Standing up for what is right is an ongoing campaign for dignity, equal opportunity, and the civil and human rights that no individual, group, or government can usurp from the people without bringing about an uprising to set things right. The response may be delayed, it might be temporarily crushed, pepper-sprayed, co-opted by opportunistic individuals or groups, imprisoned, or killed. But with time, justice has its say.

The Voices of Justice Speak

Harriet Tubman, known mainly for leading slaves to freedom by the Underground Railroad, a vast network of secret routes, spoke her mind for the cause of justice: “Leave no brother or sister behind the enemy line of poverty.” This woman of the 19th century, born into slavery, beaten by those who thought they owned the very breath of  her life, escaped from enslavement with her brothers, Ben and Henry, in 1849. Then began her long endeavor to free the rest of her family. Slavery was the first enemy line that she knew, in her good conscience, none should be left behind. And she began guiding groups of slaves to the free states of the north. Each time she returned, she risked her own recapture, and she did so again and again for eleven years. She didn’t ask herself if the venture was safe or politically expedient or popular. She knew it was right and that was her sole criterion for action. Later in life she spoke of her profound experience when for the first time she crossed into Pennsylvania, a “free” state, “When I found I had crossed that line, I looked at my hands to see if I was the same person. There was such a glory over everything; the sun came like gold through the trees, and over the fields, and I felt like I was in Heaven.”

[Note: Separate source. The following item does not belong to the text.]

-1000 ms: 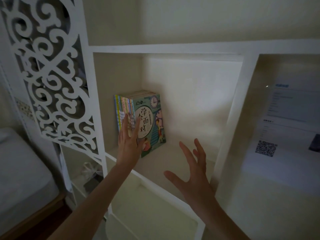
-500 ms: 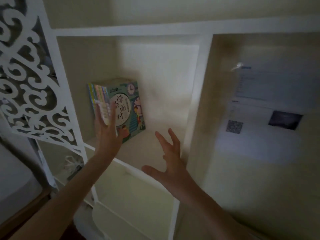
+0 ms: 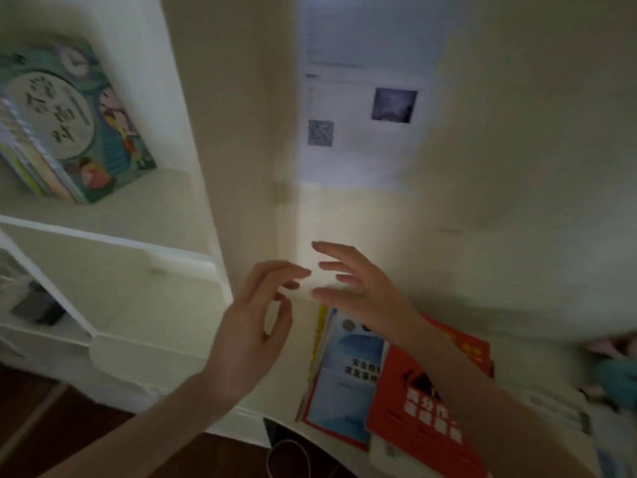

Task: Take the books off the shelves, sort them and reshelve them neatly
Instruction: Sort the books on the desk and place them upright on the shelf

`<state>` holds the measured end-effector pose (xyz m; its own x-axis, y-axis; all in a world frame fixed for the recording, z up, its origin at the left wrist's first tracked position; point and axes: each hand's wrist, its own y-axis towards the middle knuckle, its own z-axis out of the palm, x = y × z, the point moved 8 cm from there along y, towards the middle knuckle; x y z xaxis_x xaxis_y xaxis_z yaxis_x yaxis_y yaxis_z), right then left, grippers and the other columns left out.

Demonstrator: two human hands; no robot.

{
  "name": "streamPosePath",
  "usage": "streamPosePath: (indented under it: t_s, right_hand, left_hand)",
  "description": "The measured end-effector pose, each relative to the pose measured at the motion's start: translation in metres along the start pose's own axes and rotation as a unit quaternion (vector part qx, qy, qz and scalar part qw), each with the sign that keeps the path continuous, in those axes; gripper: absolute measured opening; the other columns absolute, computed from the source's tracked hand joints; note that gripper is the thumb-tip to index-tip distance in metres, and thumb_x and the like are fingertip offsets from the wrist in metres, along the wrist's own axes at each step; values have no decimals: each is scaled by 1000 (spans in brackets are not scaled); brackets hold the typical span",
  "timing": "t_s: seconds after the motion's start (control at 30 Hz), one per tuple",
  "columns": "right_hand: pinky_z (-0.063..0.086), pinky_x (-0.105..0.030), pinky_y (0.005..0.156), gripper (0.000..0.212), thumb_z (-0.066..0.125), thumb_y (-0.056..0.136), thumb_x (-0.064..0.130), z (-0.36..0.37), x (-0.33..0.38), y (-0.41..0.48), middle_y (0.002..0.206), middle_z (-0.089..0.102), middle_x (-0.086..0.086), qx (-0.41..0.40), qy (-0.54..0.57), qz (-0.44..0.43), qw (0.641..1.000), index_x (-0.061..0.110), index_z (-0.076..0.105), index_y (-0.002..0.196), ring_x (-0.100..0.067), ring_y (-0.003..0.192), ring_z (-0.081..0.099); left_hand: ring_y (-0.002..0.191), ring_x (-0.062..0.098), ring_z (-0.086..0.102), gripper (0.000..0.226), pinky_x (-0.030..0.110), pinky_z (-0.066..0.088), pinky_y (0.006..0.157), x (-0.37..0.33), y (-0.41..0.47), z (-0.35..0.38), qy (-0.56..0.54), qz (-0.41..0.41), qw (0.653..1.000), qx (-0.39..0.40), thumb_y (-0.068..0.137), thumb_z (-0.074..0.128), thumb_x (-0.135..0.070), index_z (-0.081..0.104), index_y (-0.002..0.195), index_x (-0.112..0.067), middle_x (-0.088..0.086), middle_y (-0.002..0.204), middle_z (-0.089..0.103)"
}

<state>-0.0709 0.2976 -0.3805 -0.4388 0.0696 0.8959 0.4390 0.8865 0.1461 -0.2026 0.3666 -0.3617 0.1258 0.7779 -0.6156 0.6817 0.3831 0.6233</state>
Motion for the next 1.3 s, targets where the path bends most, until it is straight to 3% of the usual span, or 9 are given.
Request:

Harriet Tubman was resolute in making her way to a “free state.”  With similar dedication, Frederick Douglass worked tirelessly to help bring about the destiny of America as a “land of the free.”  Well-known as having escaped from slavery to become a leader of the abolitionist movement, he recognized that the fight for social justice requires a nation of citizens aiming for moral rightness and the thoughtfulness educed from intellectual depth. He said, “A battle lost or won is easily described, understood, and appreciated, but the moral growth of a great nation requires reflection, as well as observation, to appreciate it.” About his endeavors to facilitate that moral growth of America, he said, “I would unite with anybody to do right and with nobody to do wrong.”  He became in later years a strong advocate for the rights of women and once remarked, “When I ran away from slavery, it was for myself; when I advocated emancipation, it was for my people; but when I stood up for the rights of women, self was out of the question, and I found a little nobility in the act.”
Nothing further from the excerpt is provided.